Companies have been battling to catch up to Nvidia, which became a multitrillion-dollar corporation thanks to its indispensable H100 AI processor. Its valuation may surpass that of Alphabet and Amazon. Yet with the release of the Blackwell B200 GPU and GB200 “super chip,” Nvidia could overtake this competitor.
Its 208 billion transistors, according to Nvidia, can provide up to 20 petaflops of FP4 processing power. It adds that a GB200 that combines two of those GPUs with a single Grace CPU might be far more efficient and provide 30 times the performance for LLM inference applications. comparison to an H100, Nvidia claims that it “reduces cost and energy consumption by up to 25x.”
According to Nvidia, it would have previously required 8,000 Hopper GPUs and 15 megawatts of electricity to train a 1.8 trillion parameter model. According to Nvidia’s CEO 2,000 Blackwell GPUs can accomplish this with just four megawatts of power use.

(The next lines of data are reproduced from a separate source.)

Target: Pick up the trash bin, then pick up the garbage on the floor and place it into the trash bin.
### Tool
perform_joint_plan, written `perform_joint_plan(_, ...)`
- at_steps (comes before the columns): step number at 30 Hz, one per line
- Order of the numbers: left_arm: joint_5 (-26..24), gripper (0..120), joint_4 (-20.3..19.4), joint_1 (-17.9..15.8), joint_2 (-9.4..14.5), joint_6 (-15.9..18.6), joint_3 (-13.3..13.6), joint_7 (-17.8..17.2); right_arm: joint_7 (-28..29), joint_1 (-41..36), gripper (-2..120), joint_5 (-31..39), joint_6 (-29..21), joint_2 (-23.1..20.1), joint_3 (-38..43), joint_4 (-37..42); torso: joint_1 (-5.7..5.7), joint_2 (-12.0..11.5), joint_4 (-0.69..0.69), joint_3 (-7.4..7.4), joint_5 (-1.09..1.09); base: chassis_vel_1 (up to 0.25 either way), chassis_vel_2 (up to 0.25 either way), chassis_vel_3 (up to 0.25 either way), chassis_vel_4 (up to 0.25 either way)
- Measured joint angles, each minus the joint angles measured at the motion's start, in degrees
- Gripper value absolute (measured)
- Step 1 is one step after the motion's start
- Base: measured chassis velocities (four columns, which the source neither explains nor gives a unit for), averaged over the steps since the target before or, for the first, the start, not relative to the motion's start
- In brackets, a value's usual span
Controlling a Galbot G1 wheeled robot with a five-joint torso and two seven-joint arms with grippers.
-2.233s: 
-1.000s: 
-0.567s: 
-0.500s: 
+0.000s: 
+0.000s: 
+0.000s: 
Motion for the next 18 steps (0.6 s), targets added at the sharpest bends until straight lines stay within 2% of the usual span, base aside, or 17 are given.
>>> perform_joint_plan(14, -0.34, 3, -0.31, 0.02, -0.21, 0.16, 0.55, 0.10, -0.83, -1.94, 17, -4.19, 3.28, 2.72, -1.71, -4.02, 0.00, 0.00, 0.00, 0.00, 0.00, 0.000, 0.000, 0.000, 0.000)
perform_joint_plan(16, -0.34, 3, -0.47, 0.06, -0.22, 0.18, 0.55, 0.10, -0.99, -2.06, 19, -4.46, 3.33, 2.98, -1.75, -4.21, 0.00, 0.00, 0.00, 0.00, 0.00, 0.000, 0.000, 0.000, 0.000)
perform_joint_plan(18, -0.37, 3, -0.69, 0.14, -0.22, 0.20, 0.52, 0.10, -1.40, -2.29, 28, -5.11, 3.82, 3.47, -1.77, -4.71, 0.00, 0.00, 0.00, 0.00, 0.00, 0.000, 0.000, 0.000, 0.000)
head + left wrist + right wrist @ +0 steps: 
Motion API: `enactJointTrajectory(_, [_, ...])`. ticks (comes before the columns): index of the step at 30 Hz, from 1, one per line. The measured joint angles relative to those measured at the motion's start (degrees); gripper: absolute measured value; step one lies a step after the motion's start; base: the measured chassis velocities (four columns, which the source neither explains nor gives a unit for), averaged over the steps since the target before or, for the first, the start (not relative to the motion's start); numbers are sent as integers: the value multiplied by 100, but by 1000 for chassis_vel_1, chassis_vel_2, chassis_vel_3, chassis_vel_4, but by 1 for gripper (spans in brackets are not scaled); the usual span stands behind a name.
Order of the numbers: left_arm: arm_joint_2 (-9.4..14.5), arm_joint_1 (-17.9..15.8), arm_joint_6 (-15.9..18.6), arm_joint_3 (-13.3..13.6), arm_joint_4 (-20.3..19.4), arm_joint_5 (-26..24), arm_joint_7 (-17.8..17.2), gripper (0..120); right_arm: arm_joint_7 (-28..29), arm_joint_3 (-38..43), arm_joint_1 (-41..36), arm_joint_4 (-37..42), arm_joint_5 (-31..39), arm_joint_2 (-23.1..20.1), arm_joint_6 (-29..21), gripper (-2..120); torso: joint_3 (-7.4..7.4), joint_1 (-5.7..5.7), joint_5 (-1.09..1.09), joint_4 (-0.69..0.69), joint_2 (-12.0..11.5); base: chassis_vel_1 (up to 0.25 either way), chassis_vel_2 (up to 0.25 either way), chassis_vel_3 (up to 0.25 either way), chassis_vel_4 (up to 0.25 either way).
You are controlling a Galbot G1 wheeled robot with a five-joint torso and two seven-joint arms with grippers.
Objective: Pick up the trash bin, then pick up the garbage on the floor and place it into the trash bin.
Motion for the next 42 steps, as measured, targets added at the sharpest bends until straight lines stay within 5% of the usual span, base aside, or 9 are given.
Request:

Nvidia claims that the GB200 delivers four times the training speed and a considerably more modest seven times the performance of an H100 on a GPT-3 LLM benchmark with 175 billion parameters.
One of the main enhancements, to Nvidia, is a second-generation transformer engine that uses four bits instead of eight for each neuron, doubling computation, bandwidth, and model size (hence, the 20 petaflops of FP4 I mentioned before). When you connect the large number of these GPUs, a second significant difference becomes available: a next-generation NVLink switch with a bidirectional capacity of 1.8 terabytes per second that enables communication across 576 GPUs.
Because of this, Nvidia had to create a whole new network switch chip, boasting 50 billion transistors and 3.6 teraflops of onboard processing power, according to Nvidia.
A cluster of just 16 GPUs would previously, according to Nvidia, spend 60% of its time interacting with one another and 40% of its time processing.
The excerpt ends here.